EXERCISE REQUIREMENTS:
Would you transcribe the line that holds "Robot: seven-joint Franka" and all the lines below it, through the final one, exactly and with nothing else?
※
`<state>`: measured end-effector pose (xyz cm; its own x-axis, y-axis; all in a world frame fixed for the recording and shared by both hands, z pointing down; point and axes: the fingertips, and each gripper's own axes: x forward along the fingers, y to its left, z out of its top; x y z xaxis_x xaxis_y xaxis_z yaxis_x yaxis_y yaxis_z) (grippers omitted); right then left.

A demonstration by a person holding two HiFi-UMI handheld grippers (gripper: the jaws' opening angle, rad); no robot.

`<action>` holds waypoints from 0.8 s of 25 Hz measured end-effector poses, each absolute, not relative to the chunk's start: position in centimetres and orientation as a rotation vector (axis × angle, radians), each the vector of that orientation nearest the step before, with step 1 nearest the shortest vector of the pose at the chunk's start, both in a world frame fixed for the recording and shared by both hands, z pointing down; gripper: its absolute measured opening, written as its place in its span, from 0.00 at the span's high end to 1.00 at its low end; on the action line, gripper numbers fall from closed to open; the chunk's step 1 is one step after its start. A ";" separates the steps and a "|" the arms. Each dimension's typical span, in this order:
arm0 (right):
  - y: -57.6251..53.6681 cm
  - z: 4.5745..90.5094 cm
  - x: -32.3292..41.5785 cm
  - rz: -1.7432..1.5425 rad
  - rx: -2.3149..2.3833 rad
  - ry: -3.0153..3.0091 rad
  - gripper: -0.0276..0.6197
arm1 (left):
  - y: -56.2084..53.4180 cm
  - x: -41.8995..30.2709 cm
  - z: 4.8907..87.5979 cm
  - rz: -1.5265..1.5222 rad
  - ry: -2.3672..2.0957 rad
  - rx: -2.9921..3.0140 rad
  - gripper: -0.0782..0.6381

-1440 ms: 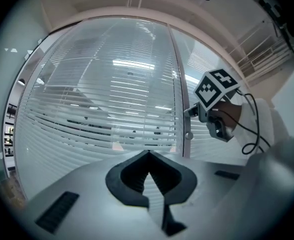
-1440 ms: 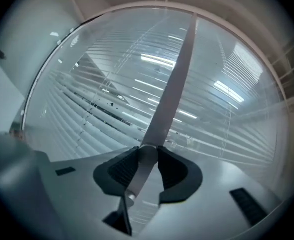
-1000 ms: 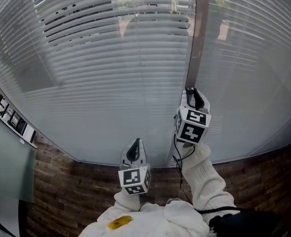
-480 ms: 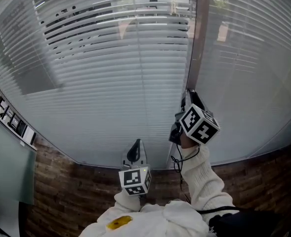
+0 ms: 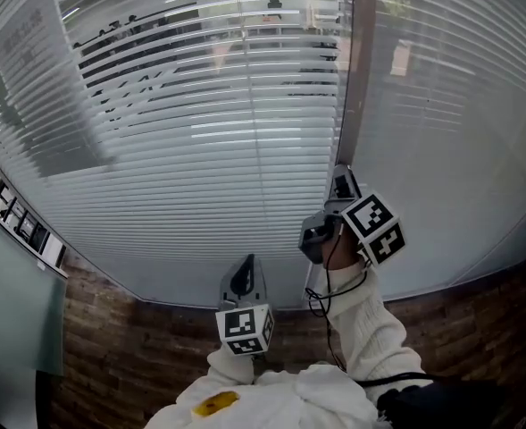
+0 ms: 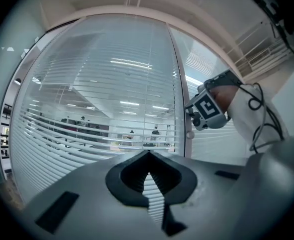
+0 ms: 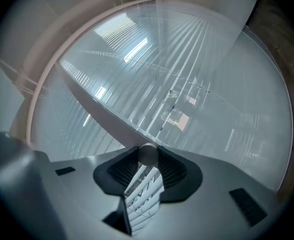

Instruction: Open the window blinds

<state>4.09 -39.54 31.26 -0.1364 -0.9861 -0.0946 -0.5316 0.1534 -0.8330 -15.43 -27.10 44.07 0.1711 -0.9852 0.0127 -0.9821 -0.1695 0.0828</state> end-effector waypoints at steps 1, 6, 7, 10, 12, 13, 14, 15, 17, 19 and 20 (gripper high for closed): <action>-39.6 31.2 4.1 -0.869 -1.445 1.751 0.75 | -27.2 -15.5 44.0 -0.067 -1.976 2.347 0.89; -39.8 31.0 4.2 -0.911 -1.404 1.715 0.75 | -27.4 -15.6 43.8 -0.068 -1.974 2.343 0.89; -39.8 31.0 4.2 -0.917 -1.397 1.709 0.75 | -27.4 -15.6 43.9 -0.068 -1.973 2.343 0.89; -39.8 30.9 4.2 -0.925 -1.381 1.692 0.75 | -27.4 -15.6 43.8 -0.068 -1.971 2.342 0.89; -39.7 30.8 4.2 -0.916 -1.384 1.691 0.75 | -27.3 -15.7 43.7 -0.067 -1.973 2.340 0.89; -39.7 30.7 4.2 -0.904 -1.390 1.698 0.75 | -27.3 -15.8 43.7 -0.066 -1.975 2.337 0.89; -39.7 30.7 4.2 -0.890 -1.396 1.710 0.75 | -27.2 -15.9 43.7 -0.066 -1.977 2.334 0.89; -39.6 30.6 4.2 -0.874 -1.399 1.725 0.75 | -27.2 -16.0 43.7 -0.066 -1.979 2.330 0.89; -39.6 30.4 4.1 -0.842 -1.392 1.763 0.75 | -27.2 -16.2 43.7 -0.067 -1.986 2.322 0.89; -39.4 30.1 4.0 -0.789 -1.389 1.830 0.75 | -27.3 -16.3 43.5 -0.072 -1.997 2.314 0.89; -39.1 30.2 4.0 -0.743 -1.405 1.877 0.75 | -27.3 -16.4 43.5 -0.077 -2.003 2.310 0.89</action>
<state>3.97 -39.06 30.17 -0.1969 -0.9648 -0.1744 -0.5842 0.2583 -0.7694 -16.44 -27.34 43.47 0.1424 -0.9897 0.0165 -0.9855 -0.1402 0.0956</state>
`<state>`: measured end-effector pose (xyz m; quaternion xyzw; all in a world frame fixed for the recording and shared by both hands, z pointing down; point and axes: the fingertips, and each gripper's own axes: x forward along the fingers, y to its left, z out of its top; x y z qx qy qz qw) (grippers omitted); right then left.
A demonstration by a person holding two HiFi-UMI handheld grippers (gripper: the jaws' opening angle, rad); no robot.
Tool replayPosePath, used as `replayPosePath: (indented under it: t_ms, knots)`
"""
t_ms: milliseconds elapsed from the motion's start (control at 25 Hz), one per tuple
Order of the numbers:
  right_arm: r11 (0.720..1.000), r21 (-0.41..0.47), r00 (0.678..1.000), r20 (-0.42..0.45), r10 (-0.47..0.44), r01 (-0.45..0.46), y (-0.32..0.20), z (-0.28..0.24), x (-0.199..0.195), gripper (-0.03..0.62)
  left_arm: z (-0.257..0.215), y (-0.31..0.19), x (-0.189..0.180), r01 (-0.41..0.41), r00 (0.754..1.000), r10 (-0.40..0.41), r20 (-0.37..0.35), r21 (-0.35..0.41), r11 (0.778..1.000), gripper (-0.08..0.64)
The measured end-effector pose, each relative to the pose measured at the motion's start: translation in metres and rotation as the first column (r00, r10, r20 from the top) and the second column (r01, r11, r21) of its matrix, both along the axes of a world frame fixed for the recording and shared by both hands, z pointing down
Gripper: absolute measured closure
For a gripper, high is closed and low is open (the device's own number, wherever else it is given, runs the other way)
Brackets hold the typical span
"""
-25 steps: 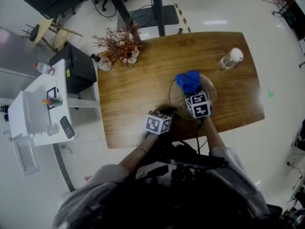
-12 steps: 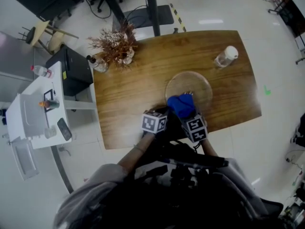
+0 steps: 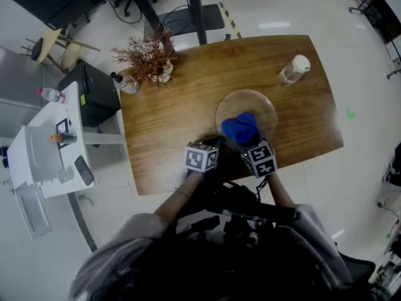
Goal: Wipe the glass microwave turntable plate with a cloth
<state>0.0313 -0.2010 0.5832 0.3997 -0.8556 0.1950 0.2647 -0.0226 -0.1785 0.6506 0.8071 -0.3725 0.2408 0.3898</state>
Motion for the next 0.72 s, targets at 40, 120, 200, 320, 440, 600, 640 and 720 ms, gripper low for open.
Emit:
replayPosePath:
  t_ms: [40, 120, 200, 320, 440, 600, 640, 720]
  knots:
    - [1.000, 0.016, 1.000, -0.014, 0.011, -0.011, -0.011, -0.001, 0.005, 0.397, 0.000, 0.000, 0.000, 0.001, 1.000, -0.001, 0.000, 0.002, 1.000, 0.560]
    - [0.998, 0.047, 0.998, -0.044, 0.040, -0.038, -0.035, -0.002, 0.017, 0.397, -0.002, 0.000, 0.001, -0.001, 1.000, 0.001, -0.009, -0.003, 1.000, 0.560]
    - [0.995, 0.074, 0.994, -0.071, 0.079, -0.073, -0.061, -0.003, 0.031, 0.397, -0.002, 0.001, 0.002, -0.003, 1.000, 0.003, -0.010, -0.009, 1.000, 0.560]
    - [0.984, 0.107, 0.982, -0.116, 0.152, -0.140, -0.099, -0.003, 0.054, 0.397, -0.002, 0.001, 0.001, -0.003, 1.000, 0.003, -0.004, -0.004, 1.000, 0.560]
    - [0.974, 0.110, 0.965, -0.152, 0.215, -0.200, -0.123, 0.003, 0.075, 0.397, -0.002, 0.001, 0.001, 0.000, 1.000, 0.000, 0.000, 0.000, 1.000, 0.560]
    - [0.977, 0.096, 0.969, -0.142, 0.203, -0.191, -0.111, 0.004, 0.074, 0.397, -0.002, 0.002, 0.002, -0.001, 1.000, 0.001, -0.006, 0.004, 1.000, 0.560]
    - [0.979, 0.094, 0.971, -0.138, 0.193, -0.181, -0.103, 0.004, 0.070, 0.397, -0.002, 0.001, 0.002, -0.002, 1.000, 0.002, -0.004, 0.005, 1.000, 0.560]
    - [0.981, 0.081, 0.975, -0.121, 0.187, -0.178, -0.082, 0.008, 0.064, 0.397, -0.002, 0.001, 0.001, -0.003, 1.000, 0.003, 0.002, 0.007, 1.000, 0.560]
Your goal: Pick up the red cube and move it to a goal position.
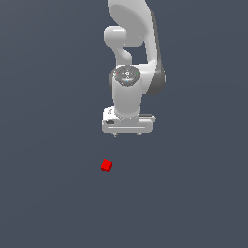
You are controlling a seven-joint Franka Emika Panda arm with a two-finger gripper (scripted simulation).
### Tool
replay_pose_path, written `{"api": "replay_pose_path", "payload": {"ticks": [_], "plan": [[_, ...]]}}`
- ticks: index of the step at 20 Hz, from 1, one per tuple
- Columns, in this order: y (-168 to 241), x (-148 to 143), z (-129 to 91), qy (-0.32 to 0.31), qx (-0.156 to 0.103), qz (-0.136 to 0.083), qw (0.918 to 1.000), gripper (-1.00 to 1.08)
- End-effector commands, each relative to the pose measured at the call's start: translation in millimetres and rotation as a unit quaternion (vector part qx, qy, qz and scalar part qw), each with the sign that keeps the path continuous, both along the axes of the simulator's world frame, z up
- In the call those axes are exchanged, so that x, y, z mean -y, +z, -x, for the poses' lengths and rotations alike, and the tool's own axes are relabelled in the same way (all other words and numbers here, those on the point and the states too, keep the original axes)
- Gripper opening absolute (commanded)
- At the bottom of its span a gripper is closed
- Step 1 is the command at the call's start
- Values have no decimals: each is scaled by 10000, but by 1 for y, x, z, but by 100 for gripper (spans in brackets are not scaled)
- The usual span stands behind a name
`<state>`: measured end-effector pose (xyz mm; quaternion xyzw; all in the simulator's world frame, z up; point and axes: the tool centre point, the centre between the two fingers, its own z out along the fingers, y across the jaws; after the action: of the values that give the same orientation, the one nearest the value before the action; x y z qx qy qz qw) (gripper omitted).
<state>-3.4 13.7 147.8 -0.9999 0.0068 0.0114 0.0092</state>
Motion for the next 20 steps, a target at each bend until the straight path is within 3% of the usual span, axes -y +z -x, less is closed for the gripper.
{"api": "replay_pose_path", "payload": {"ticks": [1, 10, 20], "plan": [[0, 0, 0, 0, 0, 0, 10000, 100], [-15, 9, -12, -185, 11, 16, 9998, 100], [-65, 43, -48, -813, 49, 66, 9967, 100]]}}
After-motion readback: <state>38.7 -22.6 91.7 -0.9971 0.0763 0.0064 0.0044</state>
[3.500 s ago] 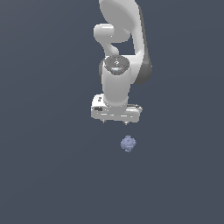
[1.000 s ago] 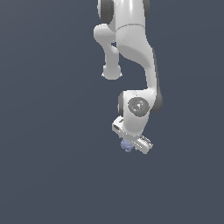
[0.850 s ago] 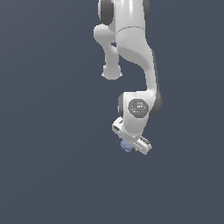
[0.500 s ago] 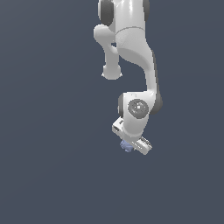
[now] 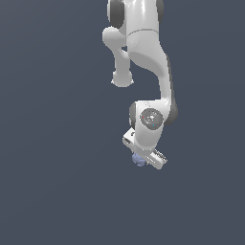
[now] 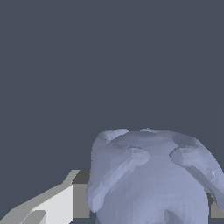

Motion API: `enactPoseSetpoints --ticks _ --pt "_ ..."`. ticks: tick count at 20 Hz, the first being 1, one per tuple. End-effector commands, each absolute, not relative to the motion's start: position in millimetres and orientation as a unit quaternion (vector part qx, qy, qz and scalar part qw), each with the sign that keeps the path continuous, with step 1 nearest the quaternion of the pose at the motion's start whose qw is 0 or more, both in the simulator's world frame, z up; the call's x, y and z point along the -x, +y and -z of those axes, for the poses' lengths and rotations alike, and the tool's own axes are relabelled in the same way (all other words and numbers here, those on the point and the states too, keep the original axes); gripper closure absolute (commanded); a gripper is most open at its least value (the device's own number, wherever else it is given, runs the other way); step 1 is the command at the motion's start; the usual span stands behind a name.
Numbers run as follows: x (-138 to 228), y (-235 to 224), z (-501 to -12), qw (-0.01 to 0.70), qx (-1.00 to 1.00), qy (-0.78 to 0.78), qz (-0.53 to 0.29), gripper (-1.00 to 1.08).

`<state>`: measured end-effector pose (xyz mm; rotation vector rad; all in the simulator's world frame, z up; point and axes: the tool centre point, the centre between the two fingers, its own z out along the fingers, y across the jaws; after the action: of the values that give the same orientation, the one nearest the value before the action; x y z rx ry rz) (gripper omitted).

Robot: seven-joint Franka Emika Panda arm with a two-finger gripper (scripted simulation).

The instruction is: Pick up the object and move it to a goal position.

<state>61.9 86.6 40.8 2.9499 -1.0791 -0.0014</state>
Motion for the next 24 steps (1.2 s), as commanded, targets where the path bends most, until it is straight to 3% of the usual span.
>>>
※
ANSWER TO THE PROBLEM:
Robot: seven-joint Franka Emika Panda arm with a two-finger gripper (scripted simulation).

The instruction is: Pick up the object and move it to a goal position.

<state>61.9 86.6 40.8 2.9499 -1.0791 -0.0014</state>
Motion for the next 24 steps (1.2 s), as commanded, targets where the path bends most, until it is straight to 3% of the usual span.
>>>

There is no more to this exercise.